WHAT YOU HAVE TO DO | Pull each line containing "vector" out of the listing below.

-- Opening Marker --

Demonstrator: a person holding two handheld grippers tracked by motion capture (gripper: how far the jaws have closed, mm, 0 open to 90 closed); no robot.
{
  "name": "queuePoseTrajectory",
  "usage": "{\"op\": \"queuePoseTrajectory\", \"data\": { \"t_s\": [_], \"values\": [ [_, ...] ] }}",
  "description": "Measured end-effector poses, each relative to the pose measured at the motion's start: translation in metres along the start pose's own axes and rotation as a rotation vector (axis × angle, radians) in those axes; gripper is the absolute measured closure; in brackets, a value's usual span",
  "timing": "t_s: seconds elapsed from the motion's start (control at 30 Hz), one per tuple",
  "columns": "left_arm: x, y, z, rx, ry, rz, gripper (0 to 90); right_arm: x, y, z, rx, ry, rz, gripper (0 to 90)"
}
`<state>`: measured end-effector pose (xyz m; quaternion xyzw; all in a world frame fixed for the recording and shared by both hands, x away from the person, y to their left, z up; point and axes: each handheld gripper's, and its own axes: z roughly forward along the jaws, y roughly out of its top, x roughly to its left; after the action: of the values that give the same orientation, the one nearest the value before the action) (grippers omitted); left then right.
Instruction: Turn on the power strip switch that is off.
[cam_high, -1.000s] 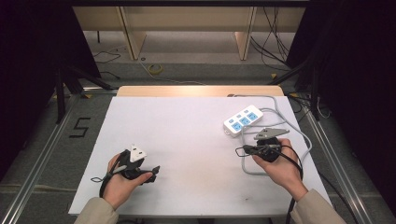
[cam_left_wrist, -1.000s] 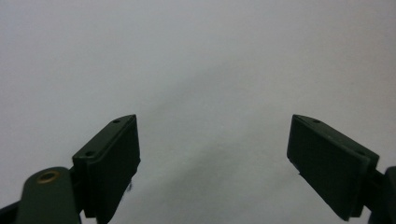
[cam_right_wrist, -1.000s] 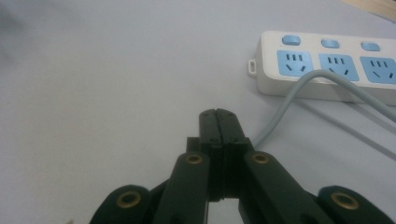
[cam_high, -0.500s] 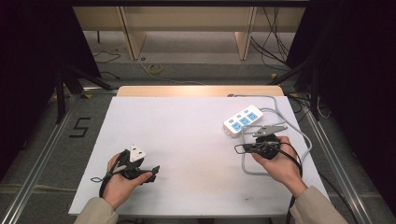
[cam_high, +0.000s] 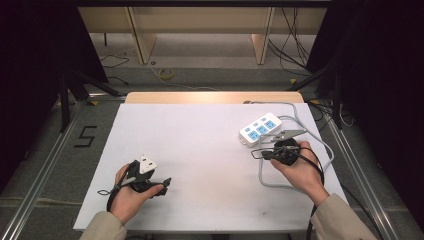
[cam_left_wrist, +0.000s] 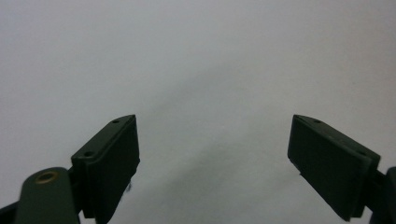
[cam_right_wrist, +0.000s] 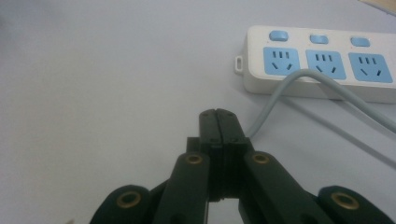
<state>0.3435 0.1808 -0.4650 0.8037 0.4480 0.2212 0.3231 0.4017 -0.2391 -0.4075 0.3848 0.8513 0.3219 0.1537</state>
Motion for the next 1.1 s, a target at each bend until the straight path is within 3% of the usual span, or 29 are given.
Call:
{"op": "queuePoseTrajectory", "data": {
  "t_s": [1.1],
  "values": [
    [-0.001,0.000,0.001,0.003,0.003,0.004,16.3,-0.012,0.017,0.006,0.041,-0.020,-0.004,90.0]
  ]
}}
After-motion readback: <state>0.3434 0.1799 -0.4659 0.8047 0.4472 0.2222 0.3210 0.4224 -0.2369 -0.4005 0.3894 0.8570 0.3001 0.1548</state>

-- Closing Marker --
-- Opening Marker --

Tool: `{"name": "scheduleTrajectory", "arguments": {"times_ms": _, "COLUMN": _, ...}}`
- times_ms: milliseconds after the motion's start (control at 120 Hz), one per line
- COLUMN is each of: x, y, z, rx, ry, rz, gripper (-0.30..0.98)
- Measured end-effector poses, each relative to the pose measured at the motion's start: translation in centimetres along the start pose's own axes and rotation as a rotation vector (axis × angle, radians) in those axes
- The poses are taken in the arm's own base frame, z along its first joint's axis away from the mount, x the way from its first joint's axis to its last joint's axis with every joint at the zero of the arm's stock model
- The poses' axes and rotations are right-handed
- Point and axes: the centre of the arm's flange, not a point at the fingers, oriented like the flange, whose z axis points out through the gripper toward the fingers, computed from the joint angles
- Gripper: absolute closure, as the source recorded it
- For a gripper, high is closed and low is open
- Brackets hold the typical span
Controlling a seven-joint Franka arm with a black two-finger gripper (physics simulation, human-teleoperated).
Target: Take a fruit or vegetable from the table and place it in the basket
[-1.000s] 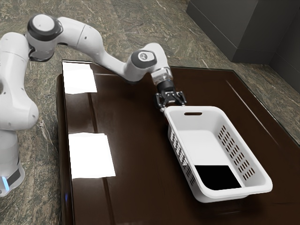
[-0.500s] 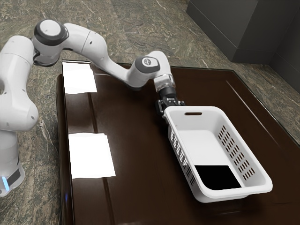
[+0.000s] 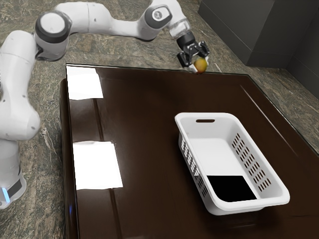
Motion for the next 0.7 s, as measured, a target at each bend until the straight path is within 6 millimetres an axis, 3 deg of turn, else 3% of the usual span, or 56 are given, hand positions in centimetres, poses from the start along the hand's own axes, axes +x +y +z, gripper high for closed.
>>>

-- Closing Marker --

COMPLETED TASK |
  "description": "Measured end-effector poses, each relative to the pose measured at the motion's start: translation in metres along the start pose's own axes and rotation as a rotation vector (axis × angle, radians) in those axes; gripper is the absolute measured closure; in brackets, a value's usual span",
- Measured end-effector poses, each relative to the pose measured at the motion's start: translation in centimetres along the start pose's own axes and rotation as a rotation vector (axis × angle, radians) in those axes

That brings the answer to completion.